Re: [PATCH v4 2/2] mm: Optimize mremap() by PTE batching
From: Pedro Falcato
Date: Thu Jun 12 2025 - 08:14:13 EST
On Tue, Jun 10, 2025 at 09:20:43AM +0530, Dev Jain wrote:
> Use folio_pte_batch() to optimize move_ptes(). On arm64, if the ptes
> are painted with the contig bit, then ptep_get() will iterate through all 16
> entries to collect a/d bits. Hence this optimization will result in a 16x
> reduction in the number of ptep_get() calls. Next, ptep_get_and_clear()
> will eventually call contpte_try_unfold() on every contig block, thus
> flushing the TLB for the complete large folio range.

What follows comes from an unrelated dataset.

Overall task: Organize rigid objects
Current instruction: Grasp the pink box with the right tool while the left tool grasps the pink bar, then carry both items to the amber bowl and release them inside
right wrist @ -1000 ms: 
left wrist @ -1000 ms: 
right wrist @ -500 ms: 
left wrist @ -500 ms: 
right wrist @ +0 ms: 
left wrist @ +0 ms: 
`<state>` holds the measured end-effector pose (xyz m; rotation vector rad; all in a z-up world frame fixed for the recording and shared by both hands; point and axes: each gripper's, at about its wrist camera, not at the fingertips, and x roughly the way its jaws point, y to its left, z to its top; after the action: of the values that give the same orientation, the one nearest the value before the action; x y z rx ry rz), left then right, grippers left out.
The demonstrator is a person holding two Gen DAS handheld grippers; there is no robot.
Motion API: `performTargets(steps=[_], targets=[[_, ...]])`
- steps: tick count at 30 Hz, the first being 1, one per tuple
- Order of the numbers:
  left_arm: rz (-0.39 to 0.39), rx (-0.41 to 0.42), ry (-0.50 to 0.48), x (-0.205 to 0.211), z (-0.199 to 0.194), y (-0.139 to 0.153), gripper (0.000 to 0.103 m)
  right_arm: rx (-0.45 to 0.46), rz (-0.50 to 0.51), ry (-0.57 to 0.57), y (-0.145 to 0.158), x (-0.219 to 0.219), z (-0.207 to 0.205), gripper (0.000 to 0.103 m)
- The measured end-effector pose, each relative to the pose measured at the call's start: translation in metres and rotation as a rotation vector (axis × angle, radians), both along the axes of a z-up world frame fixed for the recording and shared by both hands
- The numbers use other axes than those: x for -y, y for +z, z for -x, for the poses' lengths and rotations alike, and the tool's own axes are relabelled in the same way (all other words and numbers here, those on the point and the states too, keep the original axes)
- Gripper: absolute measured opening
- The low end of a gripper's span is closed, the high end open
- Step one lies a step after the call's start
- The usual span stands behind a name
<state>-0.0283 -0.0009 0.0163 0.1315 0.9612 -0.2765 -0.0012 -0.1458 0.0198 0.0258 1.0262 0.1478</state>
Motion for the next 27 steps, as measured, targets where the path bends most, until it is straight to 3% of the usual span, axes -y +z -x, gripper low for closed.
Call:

Instead, use
> get_and_clear_full_ptes() so as to elide TLBIs on each contig block, and only
> do them on the starting and ending contig block.
>
> For split folios, there will be no pte batching; nr_ptes will be 1. For
> pagetable splitting, the ptes will still point to the same large folio;
> for arm64, this results in the optimization described above, and for other
> arches (including the general case), a minor improvement is expected due to
> a reduction in the number of function calls.
>
> Signed-off-by: Dev Jain <dev.jain@xxxxxxx>
Reviewed-by: Pedro Falcato <pfalcato@xxxxxxx>
--
Pedro